WORK REQUEST → Please reproduce the listing below exactly, leaving out every picture.

STORED DATA →

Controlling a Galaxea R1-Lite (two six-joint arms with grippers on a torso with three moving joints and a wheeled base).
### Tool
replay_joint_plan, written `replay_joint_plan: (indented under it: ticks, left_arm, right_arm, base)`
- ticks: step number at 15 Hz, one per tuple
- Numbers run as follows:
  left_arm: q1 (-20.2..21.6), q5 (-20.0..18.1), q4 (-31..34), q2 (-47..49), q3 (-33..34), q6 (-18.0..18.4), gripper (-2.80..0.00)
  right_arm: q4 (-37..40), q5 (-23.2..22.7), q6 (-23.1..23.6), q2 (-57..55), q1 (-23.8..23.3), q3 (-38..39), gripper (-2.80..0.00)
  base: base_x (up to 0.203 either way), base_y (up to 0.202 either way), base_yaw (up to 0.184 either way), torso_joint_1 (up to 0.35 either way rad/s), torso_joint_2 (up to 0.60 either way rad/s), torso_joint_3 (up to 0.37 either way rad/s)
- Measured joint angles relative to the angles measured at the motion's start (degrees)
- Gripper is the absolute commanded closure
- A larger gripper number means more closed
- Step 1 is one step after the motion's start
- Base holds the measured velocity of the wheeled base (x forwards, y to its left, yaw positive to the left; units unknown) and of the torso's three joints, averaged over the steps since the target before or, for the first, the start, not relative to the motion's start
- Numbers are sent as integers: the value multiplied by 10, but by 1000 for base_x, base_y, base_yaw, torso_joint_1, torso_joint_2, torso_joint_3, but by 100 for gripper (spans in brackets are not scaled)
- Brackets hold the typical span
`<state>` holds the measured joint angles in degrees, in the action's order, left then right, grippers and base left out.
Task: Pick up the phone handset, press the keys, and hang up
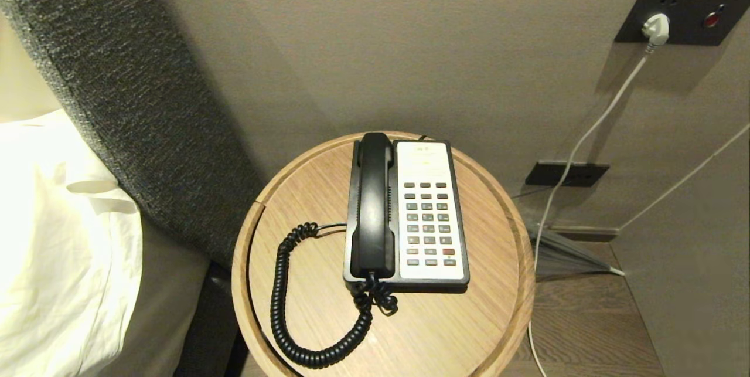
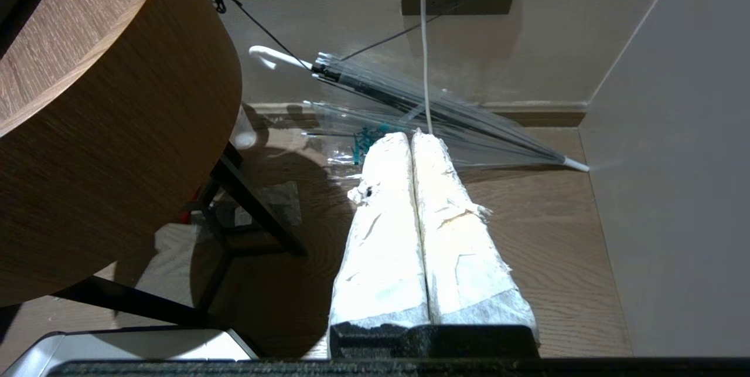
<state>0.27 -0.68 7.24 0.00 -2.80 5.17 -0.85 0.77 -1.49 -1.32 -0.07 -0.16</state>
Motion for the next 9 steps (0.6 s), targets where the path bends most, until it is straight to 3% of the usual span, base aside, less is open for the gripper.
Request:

RESULT OF THIS EXERCISE →
Controlling a Galaxea R1-Lite (two six-joint arms with grippers on a torso with three moving joints and a wheeled base).
### Tool
replay_joint_plan, written `replay_joint_plan: (indented under it: ticks, left_arm, right_arm, base)`
- ticks: step number at 15 Hz, one per tuple
- Numbers run as follows:
  left_arm: q1 (-20.2..21.6), q5 (-20.0..18.1), q4 (-31..34), q2 (-47..49), q3 (-33..34), q6 (-18.0..18.4), gripper (-2.80..0.00)
  right_arm: q4 (-37..40), q5 (-23.2..22.7), q6 (-23.1..23.6), q2 (-57..55), q1 (-23.8..23.3), q3 (-38..39), gripper (-2.80..0.00)
  base: base_x (up to 0.203 either way), base_y (up to 0.202 either way), base_yaw (up to 0.184 either way), torso_joint_1 (up to 0.35 either way rad/s), torso_joint_2 (up to 0.60 either way rad/s), torso_joint_3 (up to 0.37 either way rad/s)
- Measured joint angles relative to the angles measured at the motion's start (degrees)
- Gripper is the absolute commanded closure
- A larger gripper number means more closed
- Step 1 is one step after the motion's start
- Base holds the measured velocity of the wheeled base (x forwards, y to its left, yaw positive to the left; units unknown) and of the torso's three joints, averaged over the steps since the target before or, for the first, the start, not relative to the motion's start
- Numbers are sent as integers: the value multiplied by 10, but by 1000 for base_x, base_y, base_yaw, torso_joint_1, torso_joint_2, torso_joint_3, but by 100 for gripper (spans in brackets are not scaled)
- Brackets hold the typical span
`<state>` holds the measured joint angles in degrees, in the action's order, left then right, grippers and base left out.
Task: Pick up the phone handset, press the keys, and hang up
<state>0.27 -0.68 7.24 0.00 -2.80 5.17 -0.85 0.77 -1.49 -1.32 -0.07 -0.16</state>
Motion for the next 9 steps (0.6 s), targets where the path bends most, until it is straight to 3% of the usual span, base aside, less is open for the gripper.
Request:

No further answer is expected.